Our Lady of Fourvieres

Our Lady of Fourvieres, a sanctuary dating from the time of St Pothinus, erected on the site of a temple of Venus, is a popular place of pilgrimage in the diocese. In 1643 the people of Lyons consecrated themselves to Our Lady of Fourvieres and pledged themselves to a solemn procession on the 8th of December of each year, which still continues to this day. It was in Lyons that sixty Gallic tribes erected the famous altar to Rome and Augustus. It was also the center from which Christianity gravitated throughout Gaul. Brutal persecution arose under Marcus Aurelius.

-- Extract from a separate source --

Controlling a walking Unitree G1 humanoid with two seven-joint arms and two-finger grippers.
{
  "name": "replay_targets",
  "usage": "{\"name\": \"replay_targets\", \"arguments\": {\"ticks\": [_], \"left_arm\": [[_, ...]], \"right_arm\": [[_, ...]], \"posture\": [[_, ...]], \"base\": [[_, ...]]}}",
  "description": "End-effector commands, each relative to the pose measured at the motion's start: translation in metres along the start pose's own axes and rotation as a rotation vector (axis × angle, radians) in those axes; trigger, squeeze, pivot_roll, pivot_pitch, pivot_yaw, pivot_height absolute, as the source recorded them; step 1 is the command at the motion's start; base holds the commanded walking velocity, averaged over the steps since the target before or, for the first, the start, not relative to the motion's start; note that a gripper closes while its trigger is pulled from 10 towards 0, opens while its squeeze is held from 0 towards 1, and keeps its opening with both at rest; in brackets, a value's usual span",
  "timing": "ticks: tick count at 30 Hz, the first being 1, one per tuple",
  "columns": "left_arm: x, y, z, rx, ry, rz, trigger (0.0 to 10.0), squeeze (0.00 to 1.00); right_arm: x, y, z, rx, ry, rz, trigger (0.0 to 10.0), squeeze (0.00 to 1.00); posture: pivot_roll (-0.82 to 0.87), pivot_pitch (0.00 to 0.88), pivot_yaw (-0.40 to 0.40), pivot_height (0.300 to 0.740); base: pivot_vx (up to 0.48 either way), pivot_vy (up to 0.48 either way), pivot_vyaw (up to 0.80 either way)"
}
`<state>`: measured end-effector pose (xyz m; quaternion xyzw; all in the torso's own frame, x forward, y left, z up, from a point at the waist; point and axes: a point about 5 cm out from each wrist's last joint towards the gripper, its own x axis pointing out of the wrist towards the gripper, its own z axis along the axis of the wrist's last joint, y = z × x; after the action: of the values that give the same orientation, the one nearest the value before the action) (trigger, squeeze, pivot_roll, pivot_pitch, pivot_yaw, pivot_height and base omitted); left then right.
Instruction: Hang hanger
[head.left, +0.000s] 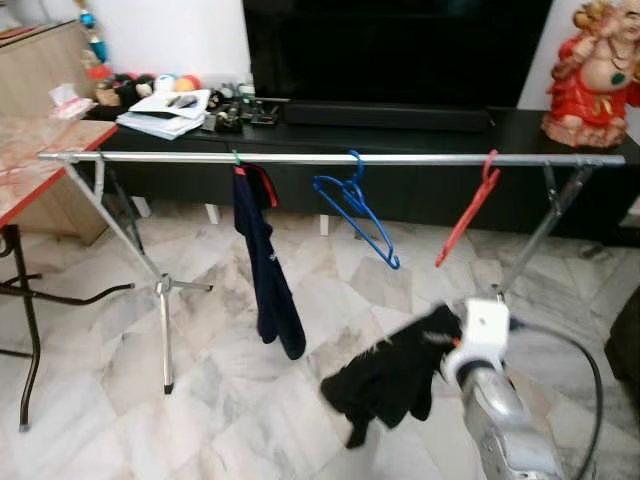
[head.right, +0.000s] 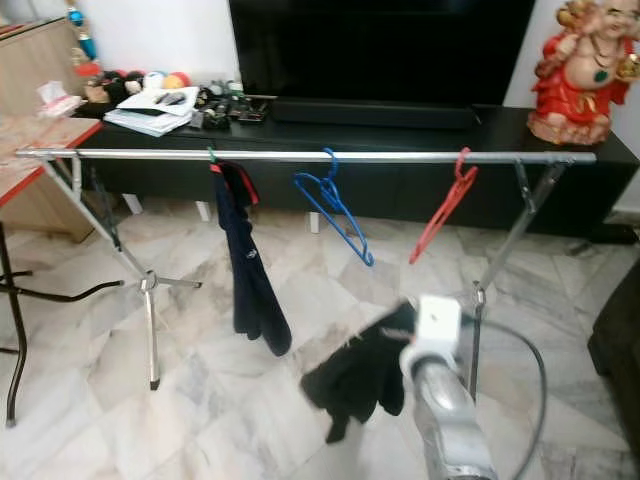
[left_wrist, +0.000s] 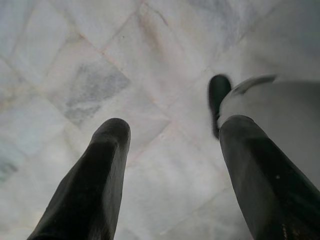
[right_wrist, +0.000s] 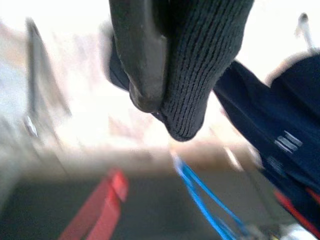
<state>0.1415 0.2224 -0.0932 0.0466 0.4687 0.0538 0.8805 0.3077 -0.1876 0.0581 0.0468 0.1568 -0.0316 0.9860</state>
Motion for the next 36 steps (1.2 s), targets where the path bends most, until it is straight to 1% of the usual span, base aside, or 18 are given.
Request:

Its victims at Lyons numbered forty-eight, half of them of Greek origin, half Gallo-Roman; among them were St Blandina and St Pothinus, first Bishop of Lyons, sent to Gaul by St Polycarp about the middle of the second century. The letter addressed to the Christians of Asia and Phrygia in the name of the faithful of Vienne and Lyons, and relating the persecution of 177, is considered one of the most extraordinary documents possessed by any literature; it is the baptismal certificate of Christianity in France. The successor of St Pothinus was the illustrious St Irenæus (d. 202).